View Full Version: Nicodemus

Vital: An Advanced Vampire RPG > Character Descriptions > Nicodemus


Title: Nicodemus
Description: An irregular sort of description.


Nicodemus - July 10, 2003 06:44 PM (GMT)
((EDIT: Crud, now that I'm leader again, do I have to do this thing properly?))
OOC| Yes. =P ~ Vanessa ^^ |

Name: Nicodemus. I will have a full character name, I swear.

Age: Someday...

Apparent Age: Late twenties.

Gender: Male.

Species: Vampire.

Coven: Nephim.

Appearance: an unorthodox sort of description.

am·ber--

noun:
1. A yellowish translucent resin resembling copal, found as a fossil in alluvial soils, with beds of lignite, or on the seashore in many places. It takes a fine polish, and is used for pipe mouthpieces, beads, etc., and as a basis for a fine varnish. By friction, it becomes strongly electric.
2. A brownish yellow.

adjective:
1. Having the color of amber; brownish-yellow.
2. Made of or resembling amber: an amber necklace.
3. To preserve in amber; as, an ambered fly.


Now, let me tell you about real amber, not the kind found in your basic dictionary.

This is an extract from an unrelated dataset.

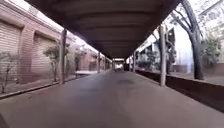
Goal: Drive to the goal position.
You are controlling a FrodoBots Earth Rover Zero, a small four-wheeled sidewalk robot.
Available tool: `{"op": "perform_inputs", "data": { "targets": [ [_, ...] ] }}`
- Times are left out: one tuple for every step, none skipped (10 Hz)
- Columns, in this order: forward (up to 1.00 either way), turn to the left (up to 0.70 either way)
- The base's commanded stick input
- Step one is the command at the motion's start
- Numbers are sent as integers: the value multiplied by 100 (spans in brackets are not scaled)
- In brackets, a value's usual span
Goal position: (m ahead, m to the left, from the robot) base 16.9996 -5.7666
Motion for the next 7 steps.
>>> {"op": "perform_inputs", "data": {
  "targets": [
    [70,0],
    [70,0],
    [70,0],
    [70,0],
    [70,0],
    [70,0],
    [70,0]
  ]
}}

Real amber is a much richer colour than "brownish-gold." It's a burnished orange colour, filled with flecks and imperfections that refract light oddly, flashing red or gold or brown, depending on how you look at it. There is no single, simple colour-word that can be used to describe amber, which is why it has become a colour-word in its own right. It is unique.

Amber was once something alive-- at least, something that was a part of something alive. It is an organic substance, frozen in time, transformed into a precious stone. It was tree sap-- the lifeblood of a certain type of tree in ancient times. It still carries a bit of life, though-- rub it and it can become charged with static electricity. Amber is a very electric stone, though you wouldn't know that to look at it.

When you first look at amber, it seems warm and enticing. It catches the light from around it without the flash and glitter of harsher stones, such as diamonds. Instead, it seems to collect the light in its center, sending out an alluring impression of warmth and depth. It seems mysterious and ancient, strangely contained in one solid but somehow... fluid form.

When you first touch amber, it is cold and hard. It feels fake, plastic, unreal. Your finger slides right off when you try to scratch it. When you first touch it, it seems elusive-- where is that warmth you saw, that pull, that draw? You can still see it there, the evidence of your eyes conflicting directly with what your skin is telling you. Those fluid, honey depths seem cut off by this cold wall of absolute, fake solidity. But, hold it in your hand...

Amber picks up the warmth of things around it. This is one of its attractions. Held against your skin, it will soon warm, picking up your body heat, incorporating it into itself. Hold it long enough, and it is warm to the touch, almost seeming to hold the heat it promised you when you first saw it.

Of course, the solidity never goes away. Amber always seems about to flow, like honey, like sap-- but it never does. It is frozen without cold, trapped itself like the insects that it sometimes traps.

You've heard of that, haven't you? Insects caught in amber? I thought so.

Nicodemus has more in common with amber than just his colour.

(What, you wanted an actual physical description? He's tall, pale, wears dark clothes and has orange hair and orange eyes. Big deal.)